#### [PROMPT]
The listing below holds a line with "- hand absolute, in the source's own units" and a later line with "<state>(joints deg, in". Write out those two lines and every line between them, exactly, and nothing else.

#### [DATASET CONTENT]

^^^^

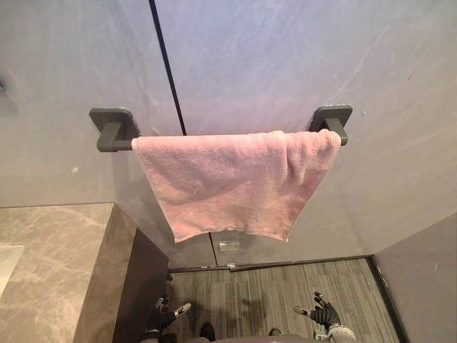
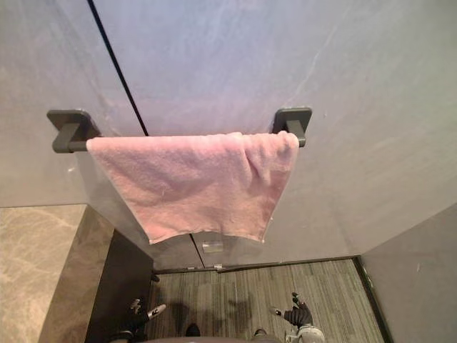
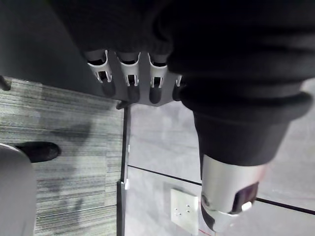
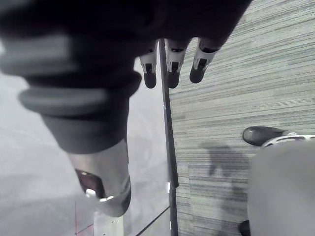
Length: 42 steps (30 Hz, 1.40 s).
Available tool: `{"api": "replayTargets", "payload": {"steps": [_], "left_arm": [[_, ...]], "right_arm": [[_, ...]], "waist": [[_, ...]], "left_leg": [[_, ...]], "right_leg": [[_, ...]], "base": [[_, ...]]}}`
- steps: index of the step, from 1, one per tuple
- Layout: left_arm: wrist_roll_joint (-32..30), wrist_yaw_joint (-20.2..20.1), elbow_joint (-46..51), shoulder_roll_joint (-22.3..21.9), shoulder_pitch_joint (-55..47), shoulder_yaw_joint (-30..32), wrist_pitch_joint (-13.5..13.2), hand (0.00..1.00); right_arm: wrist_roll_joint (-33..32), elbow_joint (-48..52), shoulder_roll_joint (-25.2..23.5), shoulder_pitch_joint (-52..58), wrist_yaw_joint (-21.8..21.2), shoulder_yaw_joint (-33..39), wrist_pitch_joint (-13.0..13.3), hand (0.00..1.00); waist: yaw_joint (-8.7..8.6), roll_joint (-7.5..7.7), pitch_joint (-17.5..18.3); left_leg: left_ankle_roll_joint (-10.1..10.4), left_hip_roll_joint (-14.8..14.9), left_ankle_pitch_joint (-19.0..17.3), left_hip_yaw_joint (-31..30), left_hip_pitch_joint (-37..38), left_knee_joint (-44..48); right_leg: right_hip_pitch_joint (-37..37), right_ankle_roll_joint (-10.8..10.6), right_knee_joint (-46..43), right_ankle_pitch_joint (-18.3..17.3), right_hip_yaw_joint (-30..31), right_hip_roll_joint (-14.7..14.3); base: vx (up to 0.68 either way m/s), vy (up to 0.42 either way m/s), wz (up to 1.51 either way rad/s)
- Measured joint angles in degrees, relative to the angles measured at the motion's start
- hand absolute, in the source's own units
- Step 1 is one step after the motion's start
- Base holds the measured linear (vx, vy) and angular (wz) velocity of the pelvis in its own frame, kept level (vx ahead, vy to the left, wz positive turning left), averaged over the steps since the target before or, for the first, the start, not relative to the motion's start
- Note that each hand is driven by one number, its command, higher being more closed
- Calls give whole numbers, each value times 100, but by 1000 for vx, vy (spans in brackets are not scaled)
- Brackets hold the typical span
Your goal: Organize washtable
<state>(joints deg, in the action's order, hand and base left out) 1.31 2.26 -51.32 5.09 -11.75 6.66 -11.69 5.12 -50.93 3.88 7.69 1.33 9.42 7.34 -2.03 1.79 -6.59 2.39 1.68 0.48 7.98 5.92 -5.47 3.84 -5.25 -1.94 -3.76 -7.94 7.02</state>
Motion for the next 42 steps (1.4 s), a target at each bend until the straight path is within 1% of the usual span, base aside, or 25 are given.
{"api": "replayTargets", "payload": {"steps": [3,5,7,10,11,13,14,15,16,17,18,20,21,22,23,24,26,28,29,30,33,35,36,37,42], "left_arm": [[1,45,0,16,110,-28,5,0],[15,42,3,13,178,-110,15,0],[14,39,8,16,181,-158,15,0],[14,45,15,16,209,-153,18,0],[13,52,12,18,209,-154,19,0],[15,61,11,74,168,-148,16,0],[15,95,10,182,155,-140,13,0],[19,128,4,257,155,-112,15,0],[27,162,3,248,167,-38,14,0],[35,184,-14,77,209,32,15,0],[36,175,-20,12,215,24,15,0],[187,202,-86,-245,257,-26,15,0],[243,210,-90,-252,273,-35,14,0],[304,280,-86,-213,309,-150,3,0],[315,292,-94,-186,325,-222,-2,0],[320,285,-93,-242,341,-197,11,0],[316,277,-90,-243,340,-202,9,0],[284,263,-100,-295,303,-210,14,0],[254,253,-101,-311,299,-214,14,0],[245,180,-94,-309,368,-224,17,0],[219,137,-38,-182,445,-431,26,0],[119,140,-44,-217,418,-445,63,0],[9,138,-42,-181,377,-481,69,0],[7,140,-28,-142,381,-495,66,0],[-131,148,-13,9,362,-499,56,0]], "right_arm": [[12,2,-4,-256,1,-64,-2,0],[31,3,7,-238,1,-82,-29,0],[70,13,31,-182,-3,-106,-56,0],[162,74,86,-174,-8,-118,-110,0],[179,111,114,-155,-20,-82,-120,0],[192,112,119,-132,-25,-96,-126,0],[223,110,90,-137,-36,-141,-126,0],[222,105,86,-170,-42,-163,-123,0],[221,101,108,-227,-40,-164,-123,0],[219,104,227,-418,-35,-239,-118,0],[220,107,247,-439,-30,-271,-111,0],[215,78,396,-474,-11,-264,-114,0],[212,75,414,-493,-2,-264,-114,0],[206,75,474,-614,33,-263,-114,0],[206,96,470,-670,76,-265,-104,0],[205,109,427,-759,107,-262,-100,0],[199,226,412,-681,119,-260,-107,0],[197,461,384,-472,119,-257,-95,0],[196,460,387,-402,117,-246,-100,0],[186,446,342,-316,118,-190,-124,0],[145,442,201,-336,103,-137,-110,0],[107,432,213,-390,116,-26,-110,0],[100,432,219,-390,121,74,-113,0],[100,433,187,-390,124,101,-113,0],[104,277,29,-401,124,-43,-114,0]], "waist": [[-25,75,-172],[-31,121,-241],[-34,91,-242],[-50,-83,-271],[-46,-100,-288],[-45,-60,-267],[-18,53,-188],[8,114,-95],[62,97,-50],[88,-117,-66],[52,-174,-62],[35,-250,-84],[77,-280,-90],[146,-310,-103],[129,-303,-106],[145,-306,-162],[134,-262,-192],[60,-433,-111],[2,-498,-71],[-92,-601,-26],[-109,-439,-16],[-191,-542,-50],[-254,-577,-74],[-240,-555,-84],[-212,-479,-105]], "left_leg": [[-11,3,-169,191,-218,313],[2,-19,-470,180,-369,790],[-25,-19,-597,159,-433,1062],[-36,95,-642,27,-663,1281],[-3,109,-662,-124,-753,1439],[138,162,-751,-395,-855,1713],[322,226,-844,-617,-1070,1980],[469,307,-803,-831,-1280,2036],[581,392,-723,-913,-1382,1961],[711,657,-465,-1151,-1549,1734],[717,715,-331,-1279,-1589,1604],[624,849,446,-1346,-1609,1025],[608,883,629,-1280,-1625,917],[694,925,1339,-1103,-1635,470],[689,884,1678,-1065,-1642,223],[673,723,1058,-912,-1846,1027],[414,542,172,-661,-1927,2251],[299,573,-674,-34,-1734,3384],[259,636,-793,193,-1616,3403],[230,629,-733,481,-1566,3030],[359,269,-302,286,-974,1223],[254,353,-364,380,-627,994],[261,283,-78,288,-345,387],[299,255,41,289,-283,241],[92,117,357,135,-497,-40]], "right_leg": [[-627,4,-984,-371,208,103],[-764,-6,-1366,-596,201,215],[-796,-18,-1552,-736,201,319],[-1111,58,-2236,-864,293,338],[-1323,205,-2853,-1031,514,456],[-1301,176,-3137,-1034,955,610],[-1191,-220,-2814,-997,1293,620],[-1039,-534,-2441,-1249,1231,544],[-997,-468,-2196,-1335,1131,472],[-938,-275,-1880,-1234,810,185],[-897,-237,-1785,-1192,654,109],[-775,-47,-1552,-1078,92,-96],[-758,16,-1489,-1040,2,-137],[-783,207,-1319,-919,-128,-257],[-811,271,-1169,-828,-232,-206],[-827,405,-1133,-726,-431,-96],[-760,427,-1159,-711,-613,52],[-592,395,-1143,-690,-919,120],[-535,377,-1164,-681,-1072,113],[-482,347,-1193,-664,-1353,101],[-367,334,-571,-277,-1744,215],[-287,305,-616,-243,-1909,192],[-227,259,-611,-200,-2003,197],[-216,256,-583,-153,-2004,204],[-458,165,-483,67,-2001,225]], "base": [[-46,-11,-36],[-14,-11,-2],[-6,15,7],[9,-33,32],[18,-96,70],[10,-178,78],[-21,-329,77],[-36,-372,65],[-84,-487,61],[-88,-379,52],[-114,-393,102],[-121,-216,114],[-166,-223,78],[-134,-188,53],[-232,-219,66],[-163,-88,57],[-149,-32,51],[-85,64,68],[-38,102,119],[-46,58,121],[-87,86,92],[-12,101,58],[-32,103,51],[-152,110,27],[-179,62,8]]}}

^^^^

#### [TASK RESULT]
- hand absolute, in the source's own units
- Step 1 is one step after the motion's start
- Base holds the measured linear (vx, vy) and angular (wz) velocity of the pelvis in its own frame, kept level (vx ahead, vy to the left, wz positive turning left), averaged over the steps since the target before or, for the first, the start, not relative to the motion's start
- Note that each hand is driven by one number, its command, higher being more closed
- Calls give whole numbers, each value times 100, but by 1000 for vx, vy (spans in brackets are not scaled)
- Brackets hold the typical span
Your goal: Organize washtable
<state>(joints deg, in the action's order, hand and base left out) 1.31 2.26 -51.32 5.09 -11.75 6.66 -11.69 5.12 -50.93 3.88 7.69 1.33 9.42 7.34 -2.03 1.79 -6.59 2.39 1.68 0.48 7.98 5.92 -5.47 3.84 -5.25 -1.94 -3.76 -7.94 7.02</state>

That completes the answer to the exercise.